"Lho Kak, Jaka mau dibawa ke mana?"
Baru saja selesai mencuci jaket milik Heaven, Zia sudah dibuat bingung dengan tingkah cowok itu. Tidak salah lagi, tampaknya Heaven masih berniat ingin menghukum Jaka.
"Kak, jangan dihukum kasian!" Zia berjalan cepat menyamai langkah Heaven menuju ruang tengah.
"Diem, jangan ikut-ikutan. Ini masalah cowok, Joko harus terima konsekuensinya! Enak aja main kencingin jaket gue!"
Sesampainya di ruang tengah, Heaven berhenti di depan sofa yang tertata rapi di tengah ruangan. Sorot mata tajam cowok itu masih tertuju pada Jaka yang sudah diletakkan di lantai.
"Apa lo, nggak usah sok imut! Jangan karena lo kucingnya cewek gue, terus lo bisa seenaknya kencingin jaket gue.

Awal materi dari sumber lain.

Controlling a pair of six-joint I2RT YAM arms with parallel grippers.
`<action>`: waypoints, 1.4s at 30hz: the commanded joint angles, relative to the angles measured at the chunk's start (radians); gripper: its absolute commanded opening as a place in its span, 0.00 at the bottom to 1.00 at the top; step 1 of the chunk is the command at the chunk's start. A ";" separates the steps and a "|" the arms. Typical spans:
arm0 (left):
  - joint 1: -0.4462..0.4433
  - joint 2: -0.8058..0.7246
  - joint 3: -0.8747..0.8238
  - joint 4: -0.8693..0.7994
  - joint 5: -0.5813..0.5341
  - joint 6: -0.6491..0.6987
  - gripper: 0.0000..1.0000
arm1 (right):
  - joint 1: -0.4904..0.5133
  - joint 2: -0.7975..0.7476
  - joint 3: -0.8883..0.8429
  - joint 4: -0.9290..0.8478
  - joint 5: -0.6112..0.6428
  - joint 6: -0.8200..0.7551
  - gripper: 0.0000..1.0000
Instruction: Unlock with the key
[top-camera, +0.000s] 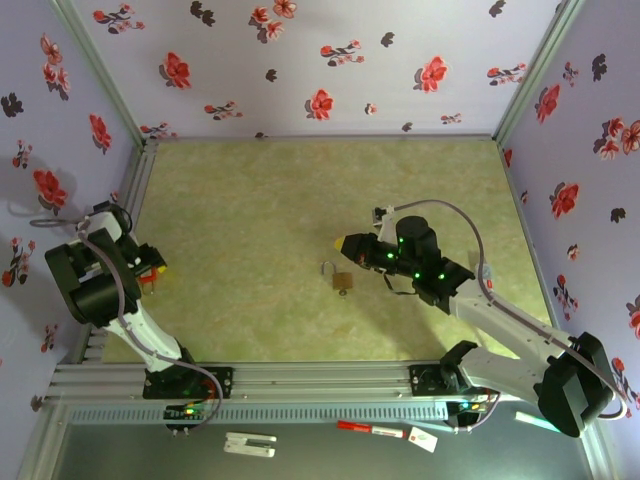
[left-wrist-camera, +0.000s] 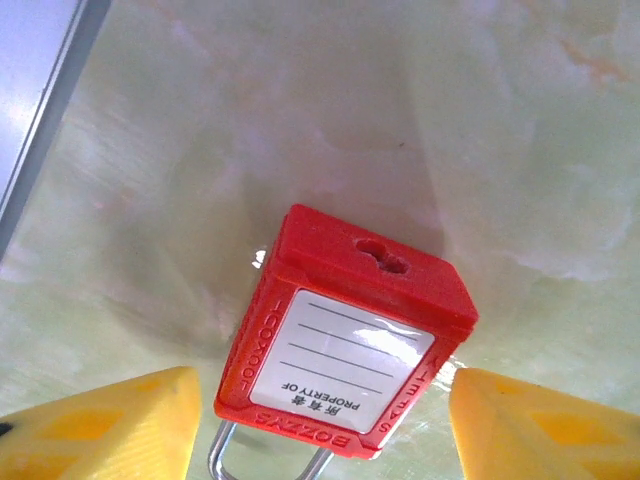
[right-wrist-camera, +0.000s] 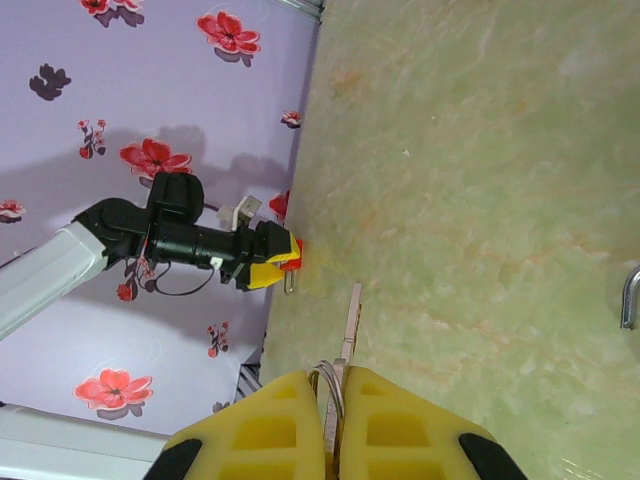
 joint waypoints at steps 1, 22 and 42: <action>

Nggak semudah itu gue bakal maafin lo, pantat kebo!" Heaven mendelik, tidak peduli dengan raut wajah Jaka yang begitu ketakutan.
"Kak, udahlah jangan dihukum gitu, kasian dia. Tinggal maafin aja kenapa sih!" Melihat Jaka yang sedang dalam bahaya, Zia kembali mencoba membujuk Heaven agar menghentikan apa yang ingin dia lakukan.

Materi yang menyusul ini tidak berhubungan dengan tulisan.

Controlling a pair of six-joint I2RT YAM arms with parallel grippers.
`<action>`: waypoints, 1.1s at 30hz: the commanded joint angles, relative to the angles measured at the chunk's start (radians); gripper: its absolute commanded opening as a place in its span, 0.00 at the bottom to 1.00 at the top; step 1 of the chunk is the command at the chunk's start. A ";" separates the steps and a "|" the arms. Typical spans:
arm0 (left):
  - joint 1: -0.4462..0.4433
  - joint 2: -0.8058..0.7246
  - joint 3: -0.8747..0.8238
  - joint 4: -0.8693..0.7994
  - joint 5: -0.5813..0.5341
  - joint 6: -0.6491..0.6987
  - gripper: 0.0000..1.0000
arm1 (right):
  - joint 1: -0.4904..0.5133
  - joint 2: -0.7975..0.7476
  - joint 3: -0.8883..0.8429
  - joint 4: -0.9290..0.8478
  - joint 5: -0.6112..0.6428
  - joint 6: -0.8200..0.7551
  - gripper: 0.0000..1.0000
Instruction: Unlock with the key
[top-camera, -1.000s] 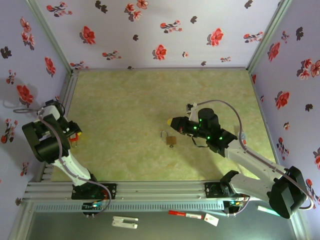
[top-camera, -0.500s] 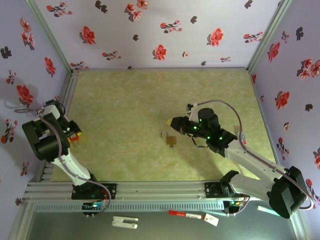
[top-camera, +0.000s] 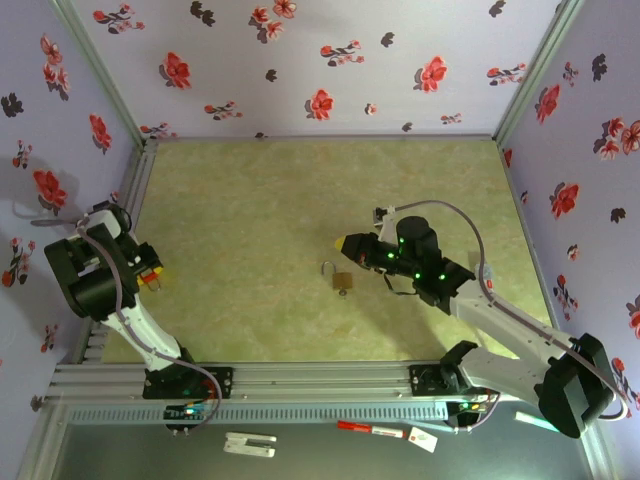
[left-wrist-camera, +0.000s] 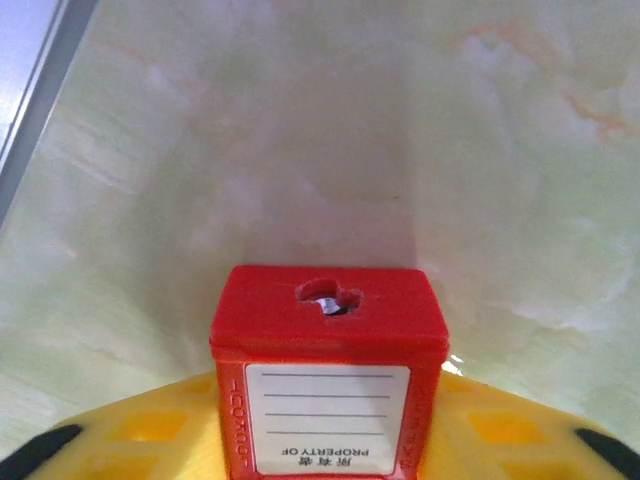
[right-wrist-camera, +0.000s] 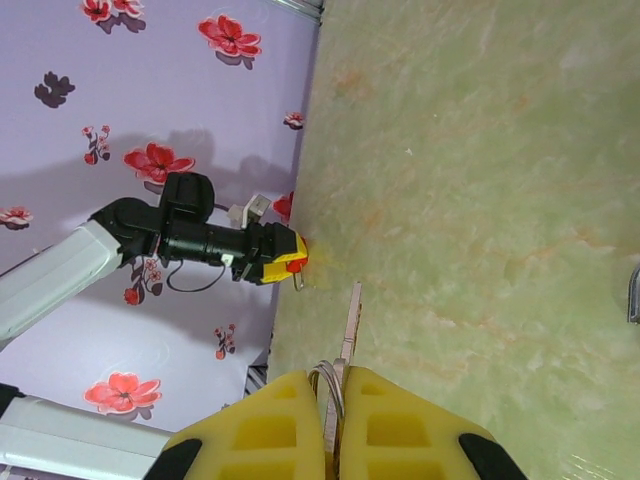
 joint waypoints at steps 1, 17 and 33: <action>0.003 0.034 0.001 -0.018 0.017 -0.007 0.35 | -0.007 -0.034 -0.013 -0.004 0.003 0.006 0.00; -0.281 -0.277 0.032 0.042 0.187 0.064 0.08 | -0.155 -0.054 0.112 -0.391 -0.006 -0.135 0.00; -1.056 -0.371 0.463 -0.084 0.061 0.707 0.00 | -0.382 -0.091 0.379 -0.769 -0.203 -0.390 0.00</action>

"Maaf? Enak aja, kucing sialan kayak Joko itu udah seharusnya dapet hukuman, biar sadar!" ucap Heaven.
"Jaka udah sadar kok kalo dia salah, nggak perlu dihukum lagi!" bela Zia. "Liat tuh, Jaka lagi minta maaf sama Kak Heaven."

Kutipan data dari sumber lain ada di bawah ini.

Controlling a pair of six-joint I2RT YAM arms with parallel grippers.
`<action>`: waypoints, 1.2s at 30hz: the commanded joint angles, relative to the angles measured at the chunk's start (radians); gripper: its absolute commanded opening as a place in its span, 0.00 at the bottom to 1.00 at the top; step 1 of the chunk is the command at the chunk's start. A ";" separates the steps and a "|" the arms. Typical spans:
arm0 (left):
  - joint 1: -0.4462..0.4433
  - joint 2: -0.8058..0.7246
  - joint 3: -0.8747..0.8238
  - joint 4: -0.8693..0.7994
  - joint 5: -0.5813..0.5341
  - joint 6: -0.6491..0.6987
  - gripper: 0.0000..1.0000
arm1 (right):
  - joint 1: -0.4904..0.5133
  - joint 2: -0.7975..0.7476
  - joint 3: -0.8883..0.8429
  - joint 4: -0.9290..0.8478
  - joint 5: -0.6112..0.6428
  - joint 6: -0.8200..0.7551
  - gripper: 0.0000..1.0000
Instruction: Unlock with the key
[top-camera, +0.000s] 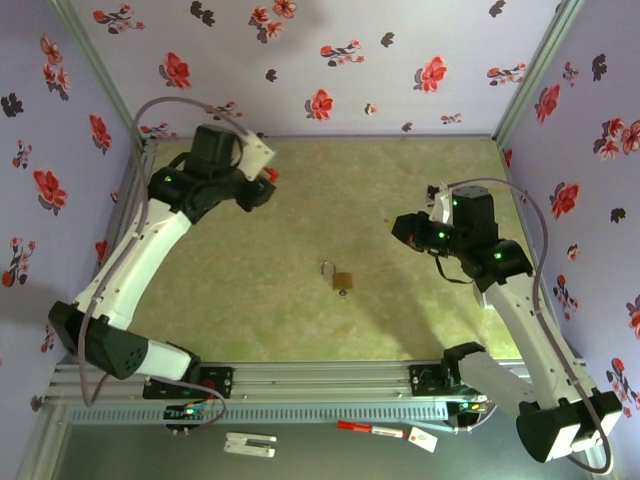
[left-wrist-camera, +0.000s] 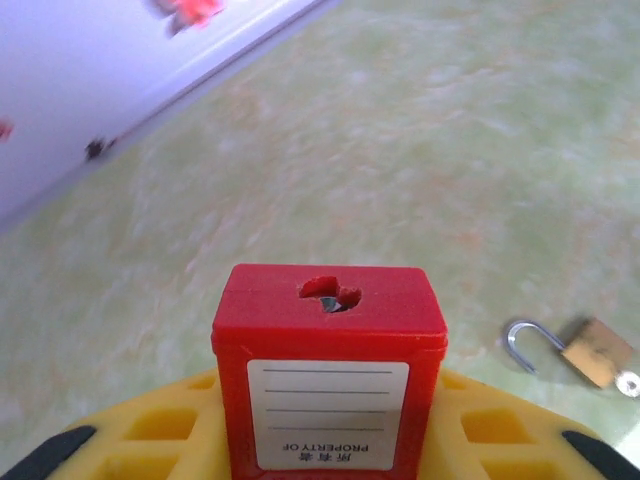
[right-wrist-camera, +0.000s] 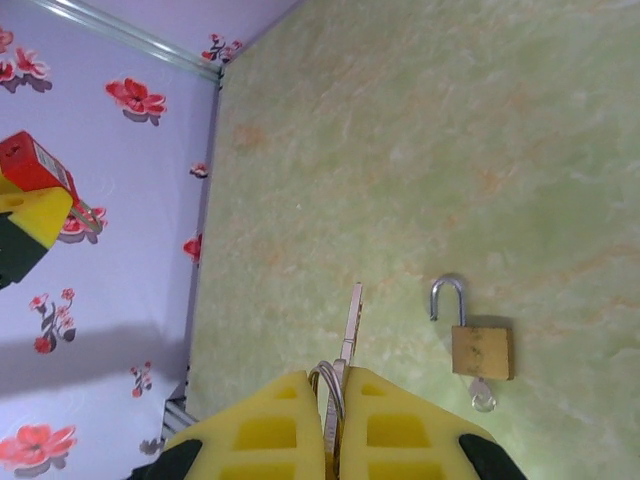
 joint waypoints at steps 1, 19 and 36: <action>-0.126 0.023 0.005 -0.075 -0.068 0.266 0.00 | -0.004 -0.005 0.037 -0.059 -0.080 -0.053 0.00; -0.452 0.036 -0.048 -0.026 -0.154 0.537 0.00 | 0.143 -0.016 0.021 0.050 -0.330 -0.056 0.00; -0.469 0.048 -0.032 -0.029 -0.109 0.510 0.00 | 0.185 -0.017 -0.053 0.137 -0.343 -0.015 0.00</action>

Zia menunjuk ke arah kucingnya. Entah apa yang sedang dilakukan Jaka. Jika dilihat dari gerakan tangannya, sepertinya Jaka sedang mencoba meminta maaf pada Heaven.
"Apa lo hah? Mau minta maaf? Dah terlambat, gue udah terlanjur kesel sama lo!"
Gara-gara Jaka, Heaven tidak jadi menerima jatah keduanya tadi. Padahal ia sedang kangen-kangennya pada Zia. Ditambah lagi, kucing itu sudah mengotori jaketnya. Menyebalkan memang.
"Nggak ada kata maaf buat lo!"
*********
"KAK HEAVEN!" Zia berteriak kesal. "Mau sampe kapan Jaka dihukum kayak gitu? Udah mau satu jam lo dia kejepit kek gitu, kasian!"
"Biarin aja, biar kapok, siapa suruh kencingin jaket gue. Masih untung nggak gue goreng tuh kucing sialan!" Kali ini Heaven benar-benar kesal, beraninya kucing itu mengotori jaket Clopster kesayangannya.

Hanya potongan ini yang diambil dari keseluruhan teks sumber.